The unicodedata module provides access to the Unicode Character Database (UCD). It exposes character properties, a bidirectional name-to-codepoint index, canonical and compatibility decomposition tables, and the normalization algorithm (NFC, NFD, NFKC, NFKD).

All static data (decomposition tables, combining-class arrays, name trie) is generated from Tools/unicode/makeunicodedata.py and lives in Modules/unicodedata_db.h and Modules/unicodename_db.h, which are #included directly into this file. The C code in unicodedata.c contains only the lookup and algorithm logic; no table data is defined here.

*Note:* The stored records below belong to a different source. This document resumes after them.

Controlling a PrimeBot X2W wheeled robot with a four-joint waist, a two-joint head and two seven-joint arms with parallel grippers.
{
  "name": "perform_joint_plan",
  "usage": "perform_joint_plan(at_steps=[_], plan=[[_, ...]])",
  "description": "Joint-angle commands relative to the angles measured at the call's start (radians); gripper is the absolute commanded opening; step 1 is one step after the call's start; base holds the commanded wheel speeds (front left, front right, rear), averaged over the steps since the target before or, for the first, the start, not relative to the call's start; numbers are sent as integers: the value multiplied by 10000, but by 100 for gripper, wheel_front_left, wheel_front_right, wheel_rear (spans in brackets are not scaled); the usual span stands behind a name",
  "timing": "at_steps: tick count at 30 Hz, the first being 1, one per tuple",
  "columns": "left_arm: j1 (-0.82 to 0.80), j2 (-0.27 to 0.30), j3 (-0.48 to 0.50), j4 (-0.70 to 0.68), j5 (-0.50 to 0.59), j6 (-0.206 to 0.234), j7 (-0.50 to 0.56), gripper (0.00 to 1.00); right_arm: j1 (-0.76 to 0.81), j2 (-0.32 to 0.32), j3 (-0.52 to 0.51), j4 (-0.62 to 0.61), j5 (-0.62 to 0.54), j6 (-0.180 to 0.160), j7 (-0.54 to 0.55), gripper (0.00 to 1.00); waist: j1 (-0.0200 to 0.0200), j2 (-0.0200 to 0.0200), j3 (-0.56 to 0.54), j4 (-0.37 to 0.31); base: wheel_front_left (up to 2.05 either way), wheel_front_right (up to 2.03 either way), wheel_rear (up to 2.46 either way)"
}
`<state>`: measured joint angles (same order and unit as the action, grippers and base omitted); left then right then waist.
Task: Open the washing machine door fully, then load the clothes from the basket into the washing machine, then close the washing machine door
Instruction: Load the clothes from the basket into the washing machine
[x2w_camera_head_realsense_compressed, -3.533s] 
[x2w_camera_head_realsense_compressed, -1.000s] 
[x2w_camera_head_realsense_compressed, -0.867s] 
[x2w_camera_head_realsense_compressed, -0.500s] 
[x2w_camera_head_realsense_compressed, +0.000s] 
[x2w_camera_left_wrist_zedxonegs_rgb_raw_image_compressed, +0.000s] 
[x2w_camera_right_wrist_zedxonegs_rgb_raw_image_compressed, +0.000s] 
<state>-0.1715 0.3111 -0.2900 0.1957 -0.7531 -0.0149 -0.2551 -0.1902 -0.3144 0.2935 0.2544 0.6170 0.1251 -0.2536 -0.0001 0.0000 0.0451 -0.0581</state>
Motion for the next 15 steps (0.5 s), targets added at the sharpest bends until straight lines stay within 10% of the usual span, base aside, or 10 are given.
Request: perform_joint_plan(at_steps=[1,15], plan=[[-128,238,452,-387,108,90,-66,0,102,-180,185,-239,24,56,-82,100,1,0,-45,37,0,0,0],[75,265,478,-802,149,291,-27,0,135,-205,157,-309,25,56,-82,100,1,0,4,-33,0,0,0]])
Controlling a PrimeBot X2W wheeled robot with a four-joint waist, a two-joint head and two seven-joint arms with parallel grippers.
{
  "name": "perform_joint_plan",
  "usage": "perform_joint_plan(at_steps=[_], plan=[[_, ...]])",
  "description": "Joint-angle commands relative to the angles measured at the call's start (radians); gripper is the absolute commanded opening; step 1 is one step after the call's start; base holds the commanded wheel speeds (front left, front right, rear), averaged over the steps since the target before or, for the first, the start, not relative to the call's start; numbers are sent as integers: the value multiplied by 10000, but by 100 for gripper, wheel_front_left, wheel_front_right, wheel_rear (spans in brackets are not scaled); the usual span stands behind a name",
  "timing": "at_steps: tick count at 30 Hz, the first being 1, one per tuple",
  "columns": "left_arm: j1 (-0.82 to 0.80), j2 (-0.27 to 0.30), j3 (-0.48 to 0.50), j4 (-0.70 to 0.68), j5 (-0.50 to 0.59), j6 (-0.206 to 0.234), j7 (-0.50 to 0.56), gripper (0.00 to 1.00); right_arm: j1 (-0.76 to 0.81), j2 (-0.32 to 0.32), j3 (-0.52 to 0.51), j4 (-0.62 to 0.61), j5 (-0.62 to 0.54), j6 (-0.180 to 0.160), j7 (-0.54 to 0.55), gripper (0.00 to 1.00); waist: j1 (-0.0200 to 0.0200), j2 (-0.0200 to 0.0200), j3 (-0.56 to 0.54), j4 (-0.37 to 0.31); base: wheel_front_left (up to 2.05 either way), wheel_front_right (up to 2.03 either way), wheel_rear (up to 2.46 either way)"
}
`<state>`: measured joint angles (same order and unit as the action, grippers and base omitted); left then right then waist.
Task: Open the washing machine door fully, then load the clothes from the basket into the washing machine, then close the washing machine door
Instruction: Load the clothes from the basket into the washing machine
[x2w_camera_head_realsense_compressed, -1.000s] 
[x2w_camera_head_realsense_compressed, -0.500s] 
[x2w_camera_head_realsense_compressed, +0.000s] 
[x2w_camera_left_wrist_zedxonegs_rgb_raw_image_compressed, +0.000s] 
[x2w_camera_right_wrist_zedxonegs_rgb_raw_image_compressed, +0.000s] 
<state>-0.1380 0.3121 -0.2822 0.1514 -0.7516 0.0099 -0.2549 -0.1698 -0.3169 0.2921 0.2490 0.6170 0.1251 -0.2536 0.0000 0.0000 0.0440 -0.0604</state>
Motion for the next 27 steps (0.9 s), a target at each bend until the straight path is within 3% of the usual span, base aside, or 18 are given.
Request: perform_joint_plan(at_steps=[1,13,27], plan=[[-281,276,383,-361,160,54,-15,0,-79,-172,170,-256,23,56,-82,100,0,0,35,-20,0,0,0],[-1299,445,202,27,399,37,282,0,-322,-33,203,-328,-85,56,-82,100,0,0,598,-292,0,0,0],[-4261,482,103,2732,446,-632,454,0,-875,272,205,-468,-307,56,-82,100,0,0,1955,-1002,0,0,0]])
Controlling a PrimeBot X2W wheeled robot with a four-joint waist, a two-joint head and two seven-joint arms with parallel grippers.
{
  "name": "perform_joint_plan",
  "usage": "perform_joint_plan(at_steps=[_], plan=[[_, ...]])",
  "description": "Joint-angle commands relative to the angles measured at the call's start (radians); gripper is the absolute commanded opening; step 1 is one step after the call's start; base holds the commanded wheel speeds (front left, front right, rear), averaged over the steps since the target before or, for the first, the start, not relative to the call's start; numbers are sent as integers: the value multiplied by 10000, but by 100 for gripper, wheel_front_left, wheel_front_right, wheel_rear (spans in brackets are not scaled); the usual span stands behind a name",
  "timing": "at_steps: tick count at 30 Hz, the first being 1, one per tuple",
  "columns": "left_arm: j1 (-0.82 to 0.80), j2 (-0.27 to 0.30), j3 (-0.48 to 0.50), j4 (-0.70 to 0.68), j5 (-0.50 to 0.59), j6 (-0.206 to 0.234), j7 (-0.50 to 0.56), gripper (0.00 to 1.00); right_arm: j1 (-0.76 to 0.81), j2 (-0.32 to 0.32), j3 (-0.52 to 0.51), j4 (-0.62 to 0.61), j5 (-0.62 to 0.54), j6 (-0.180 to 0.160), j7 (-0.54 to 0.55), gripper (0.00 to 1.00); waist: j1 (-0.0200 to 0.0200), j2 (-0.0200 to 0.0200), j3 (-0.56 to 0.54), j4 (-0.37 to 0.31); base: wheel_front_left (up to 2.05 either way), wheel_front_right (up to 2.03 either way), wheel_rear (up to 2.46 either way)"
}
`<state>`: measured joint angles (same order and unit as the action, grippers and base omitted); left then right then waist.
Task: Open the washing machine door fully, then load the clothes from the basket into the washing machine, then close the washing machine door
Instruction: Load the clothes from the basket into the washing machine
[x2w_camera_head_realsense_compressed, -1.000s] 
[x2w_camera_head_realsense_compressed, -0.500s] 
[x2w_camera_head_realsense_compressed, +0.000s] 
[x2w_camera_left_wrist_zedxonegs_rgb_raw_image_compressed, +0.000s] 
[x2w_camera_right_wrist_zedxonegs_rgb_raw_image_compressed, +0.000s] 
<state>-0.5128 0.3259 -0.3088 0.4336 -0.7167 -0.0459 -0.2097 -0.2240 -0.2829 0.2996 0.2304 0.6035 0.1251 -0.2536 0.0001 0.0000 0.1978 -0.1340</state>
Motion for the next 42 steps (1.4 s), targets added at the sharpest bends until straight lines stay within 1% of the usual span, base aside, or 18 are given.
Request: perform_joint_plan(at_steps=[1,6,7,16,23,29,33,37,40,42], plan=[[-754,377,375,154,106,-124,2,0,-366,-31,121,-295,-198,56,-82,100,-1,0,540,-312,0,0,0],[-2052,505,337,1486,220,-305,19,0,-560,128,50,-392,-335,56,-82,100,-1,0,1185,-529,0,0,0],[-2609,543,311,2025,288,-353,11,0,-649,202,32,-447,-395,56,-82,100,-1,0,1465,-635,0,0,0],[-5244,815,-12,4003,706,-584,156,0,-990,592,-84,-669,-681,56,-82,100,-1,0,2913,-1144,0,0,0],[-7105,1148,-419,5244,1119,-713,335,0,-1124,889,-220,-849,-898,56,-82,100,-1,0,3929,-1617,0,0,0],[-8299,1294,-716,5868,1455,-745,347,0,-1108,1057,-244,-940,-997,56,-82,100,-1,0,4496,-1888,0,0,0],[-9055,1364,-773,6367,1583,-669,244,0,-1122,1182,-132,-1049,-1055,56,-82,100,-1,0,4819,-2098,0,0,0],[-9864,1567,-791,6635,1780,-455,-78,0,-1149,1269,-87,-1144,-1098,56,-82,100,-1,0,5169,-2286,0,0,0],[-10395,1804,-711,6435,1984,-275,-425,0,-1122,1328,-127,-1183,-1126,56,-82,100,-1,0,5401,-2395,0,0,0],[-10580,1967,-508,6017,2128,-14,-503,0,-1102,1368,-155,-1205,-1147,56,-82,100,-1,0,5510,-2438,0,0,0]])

Two database versions are exposed: the default database matches the Unicode version shipped with the running CPython build, and unicodedata.ucd_3_2_0 (the UCD class instance pinned to Unicode 3.2) exists for backward compatibility with codecs that normalise to that older standard.

Map

LinesSymbolRolegopy
1-300unicodedata_lookup, unicodedata_name, name trie helpersBidirectional name database: unicodedata.name(chr) and unicodedata.lookup(name).module/unicodedata/
300-600unicodedata_category, unicodedata_bidirectional, unicodedata_combining, unicodedata_east_asian_width, unicodedata_mirrored, unicodedata_decompositionSingle-character property accessors.module/unicodedata/
600-1000unicodedata_normalize, is_normalized, decomposition engine, canonical ordering, canonical/compatibility compositionNFC / NFD / NFKC / NFKD normalization algorithm.module/unicodedata/
1000-1400unicodedata_digit, unicodedata_decimal, unicodedata_numeric, unicodedata_east_asian_width (impl), unicodedata_is_normalizedNumeric value accessors and is_normalized fast path.module/unicodedata/
1400-1800UCD type, UCD_methods[], unicodedata_3_2_0, module method table, PyInit_unicodedataVersioned UCD object, ucd_3_2_0 singleton, module definition and entry point.module/unicodedata/

Reading

lookup() trie search (lines 1 to 300)

cpython 3.14 @ ab2d84fe1023/Modules/unicodedata.c#L1-300

unicodedata.lookup(name) maps a Unicode character name string to a codepoint. The name database is a compressed trie stored in Modules/unicodename_db.h. The trie nodes encode the character set of valid name characters and the transitions compactly to keep the table small enough to ship in every CPython binary.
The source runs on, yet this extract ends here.